→ **Work task**: From the entries that follow, list every line in which the string "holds" appears.

→ **Extracted records**:
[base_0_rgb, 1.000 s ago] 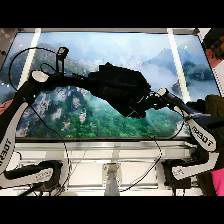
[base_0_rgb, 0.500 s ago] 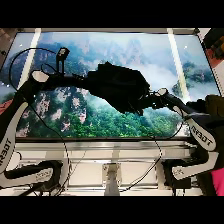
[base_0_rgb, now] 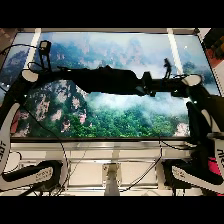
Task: Fold the clothes and pants, and hang the long-sleeved shirts on hangers.
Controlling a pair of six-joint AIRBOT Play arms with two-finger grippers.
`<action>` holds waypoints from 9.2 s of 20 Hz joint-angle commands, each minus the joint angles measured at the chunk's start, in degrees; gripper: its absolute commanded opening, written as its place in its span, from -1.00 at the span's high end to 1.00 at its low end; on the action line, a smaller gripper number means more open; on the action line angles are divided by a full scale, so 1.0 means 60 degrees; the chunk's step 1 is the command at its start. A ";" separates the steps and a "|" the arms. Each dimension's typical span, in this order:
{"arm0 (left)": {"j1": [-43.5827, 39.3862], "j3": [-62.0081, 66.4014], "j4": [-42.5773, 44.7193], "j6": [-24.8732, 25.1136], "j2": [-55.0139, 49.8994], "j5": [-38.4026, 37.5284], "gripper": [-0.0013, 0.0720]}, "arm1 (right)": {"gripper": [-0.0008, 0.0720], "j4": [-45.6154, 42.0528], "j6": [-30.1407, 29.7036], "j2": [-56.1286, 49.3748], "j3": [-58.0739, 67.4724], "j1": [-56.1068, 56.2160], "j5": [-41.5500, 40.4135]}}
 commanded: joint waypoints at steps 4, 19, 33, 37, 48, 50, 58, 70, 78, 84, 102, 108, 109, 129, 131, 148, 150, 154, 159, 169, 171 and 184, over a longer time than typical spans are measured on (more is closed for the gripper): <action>-0.0393 0.0000 -0.0353 -0.0240 0.0470 0.0229 0.94 | 0.92 0.0262 0.0186 0.0335 0.0321 -0.0164 -0.1366; -0.0444 0.4175 -0.4710 0.2382 -0.0831 0.0525 0.95 | 0.93 0.0736 0.0219 -0.1960 0.3985 0.1450 -0.7759; -0.0182 0.2058 -0.1698 0.1359 -0.0284 -0.4561 0.95 | 0.93 -0.2991 0.0707 -0.1242 0.2922 0.0127 -0.0590; -0.0178 -0.0670 -0.1566 0.1344 0.0769 -0.4612 0.95 | 0.93 -0.3424 0.1435 0.0204 0.0226 0.0135 -0.0029; -0.0302 -0.4972 -0.1566 0.2459 0.1949 -0.4462 0.95 | 0.92 -0.6754 0.3756 0.1982 -0.3552 0.0124 0.3187; -0.0397 -0.5002 -0.1566 0.2594 0.1945 -0.4459 0.94 | 0.92 -0.7763 0.4200 0.1982 -0.3552 0.0124 0.3683; -0.0401 -0.4980 -0.1683 0.2590 0.2222 -0.4346 -0.18 | -0.29 -1.0160 0.4251 0.1960 -0.2331 0.0102 0.3282; -0.0408 -0.1840 -0.4790 0.1341 0.1151 -0.1643 0.94 | 0.61 -0.8251 0.4615 0.1111 -0.0794 -0.1133 -0.0306; -0.0503 0.0769 -0.5384 0.0565 -0.2390 -0.1854 -0.04 | 0.11 -0.1464 -0.0080 -0.0892 -0.0794 -0.3730 0.1610; -0.1173 0.0951 -0.6812 0.0189 -0.3883 -0.1974 -0.04 | 0.05 -0.1625 -0.0055 -0.1512 -0.0794 -0.3752 0.1093; -0.1865 0.0980 -0.5723 -0.1494 -0.4776 -0.0922 0.05 | 0.05 -0.1599 -0.0055 -0.1508 -0.0794 -0.3752 0.0739; -0.1942 0.1129 -0.6940 -0.1494 -0.5173 -0.0707 0.29 | 0.05 -0.1592 -0.0055 -0.1508 -0.0794 -0.3752 0.0736; -0.1985 0.1235 -0.6951 -0.1494 -0.5297 -0.0718 0.32 | 0.05 -0.1592 -0.0055 -0.1508 -0.0794 -0.3752 0.0736; -0.1916 0.1537 -0.6925 0.0055 -0.4914 -0.0186 0.95 | 0.05 -0.3956 0.1202 -0.1512 -0.0794 -0.3752 0.0120; -0.1902 0.1537 -0.6608 0.0324 -0.4510 0.0226 0.95 | 0.05 -0.4255 0.1264 -0.1530 -0.0794 -0.3752 0.0368; -0.1934 0.1537 -0.4732 0.0313 -0.3617 0.0503 0.94 | 0.05 -0.2288 0.0688 -0.2929 -0.0794 -0.2484 -0.0739; -0.1934 0.1537 -0.4561 0.0364 -0.3621 0.0510 0.94 | 0.44 -0.2051 0.0648 -0.2969 -0.0794 -0.2415 -0.1082; -0.1545 0.1537 -0.2546 -0.0229 -0.3617 0.0506 0.95 | 0.92 -0.1676 0.0448 -0.2878 -0.0586 -0.2393 -0.0976; -0.1169 0.1537 0.0113 -0.1749 -0.3617 0.0503 0.95 | 0.92 -0.2106 0.0510 -0.2871 -0.0058 -0.2393 -0.0557; -0.1217 0.1537 0.0608 -0.1745 -0.3617 0.0506 0.95 | 0.92 -0.4699 0.1996 -0.2900 0.1173 -0.2535 0.0616; -0.1246 0.1537 0.0605 -0.1745 -0.3617 0.0499 0.95 | 0.92 -0.4809 0.2022 -0.2900 0.1173 -0.2739 0.0765; -0.0663 0.1537 0.0539 -0.1854 -0.2769 0.0535 0.00 | -0.31 -0.4896 0.1887 -0.2900 0.2076 -0.2634 -0.0226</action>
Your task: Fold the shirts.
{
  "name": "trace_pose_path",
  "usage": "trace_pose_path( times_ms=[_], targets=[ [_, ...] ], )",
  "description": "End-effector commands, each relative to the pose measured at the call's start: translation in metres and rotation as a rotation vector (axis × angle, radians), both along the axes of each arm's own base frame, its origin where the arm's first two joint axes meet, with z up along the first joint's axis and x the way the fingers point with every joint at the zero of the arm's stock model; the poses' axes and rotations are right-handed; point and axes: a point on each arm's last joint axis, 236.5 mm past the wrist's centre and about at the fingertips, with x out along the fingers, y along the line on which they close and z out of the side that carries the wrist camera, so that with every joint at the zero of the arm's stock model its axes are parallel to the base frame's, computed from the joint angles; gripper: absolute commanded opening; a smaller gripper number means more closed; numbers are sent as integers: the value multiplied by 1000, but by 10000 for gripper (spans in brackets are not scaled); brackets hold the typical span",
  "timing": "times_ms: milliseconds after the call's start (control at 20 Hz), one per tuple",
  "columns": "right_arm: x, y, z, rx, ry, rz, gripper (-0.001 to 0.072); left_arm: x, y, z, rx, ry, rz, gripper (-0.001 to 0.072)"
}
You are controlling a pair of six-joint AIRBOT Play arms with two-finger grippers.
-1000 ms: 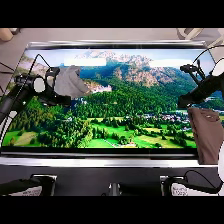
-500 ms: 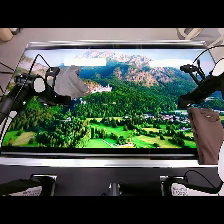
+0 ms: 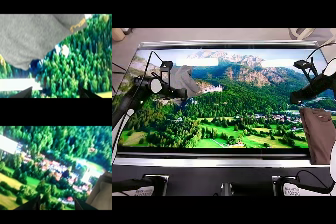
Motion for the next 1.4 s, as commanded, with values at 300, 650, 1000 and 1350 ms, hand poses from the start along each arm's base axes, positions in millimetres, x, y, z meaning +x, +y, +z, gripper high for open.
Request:
trace_pose_path(
  times_ms=[300, 650, 1000, 1350],
  targets=[
    [36, -3, 11, -8, -158, -15, 423, 58, 45, -96, -381, 139, 409, 677],
    [39, -8, 30, -37, -213, -6, 426, 91, 20, 23, -415, -203, 226, 27],
    [-9, -25, 271, -207, -774, -75, 424, -81, -99, 396, -551, -1024, -280, 28],
    [-118, -8, 310, -201, -791, -93, 423, -140, -201, 296, -576, -681, -525, 28]
  ],
)
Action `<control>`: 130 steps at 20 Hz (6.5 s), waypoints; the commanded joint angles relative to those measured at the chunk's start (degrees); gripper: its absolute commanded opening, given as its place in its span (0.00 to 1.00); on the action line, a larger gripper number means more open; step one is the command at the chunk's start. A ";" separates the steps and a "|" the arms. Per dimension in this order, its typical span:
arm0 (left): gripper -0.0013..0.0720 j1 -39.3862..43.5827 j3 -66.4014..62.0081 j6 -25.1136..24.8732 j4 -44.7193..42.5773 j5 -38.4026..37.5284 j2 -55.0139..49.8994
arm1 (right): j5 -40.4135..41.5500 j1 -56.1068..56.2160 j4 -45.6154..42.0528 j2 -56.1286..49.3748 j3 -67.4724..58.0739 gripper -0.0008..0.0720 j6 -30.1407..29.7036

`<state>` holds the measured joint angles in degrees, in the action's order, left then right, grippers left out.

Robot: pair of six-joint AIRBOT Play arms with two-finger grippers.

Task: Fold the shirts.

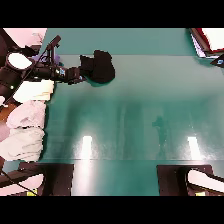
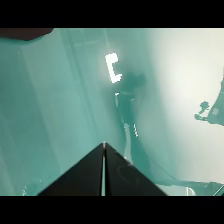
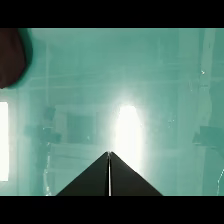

→ **Final answer**:
`<action>` holds waypoints from 9.2 s of 20 Hz joint-angle commands, each minus the joint angles measured at the chunk's start, in degrees; gripper: its absolute commanded opening, written as its place in its span, from -1.00 at the span's high end to 1.00 at its low end; on the action line, a smaller gripper number means more open; on the action line angles are divided by a full scale, so 1.0 means 60 degrees; the chunk's step 1 is the command at its start. A ";" separates the steps and a "|" the arms. Each dimension's typical span, in this order:
`<state>` holds the measured joint angles in degrees, in the action's order, left then right, grippers left out.

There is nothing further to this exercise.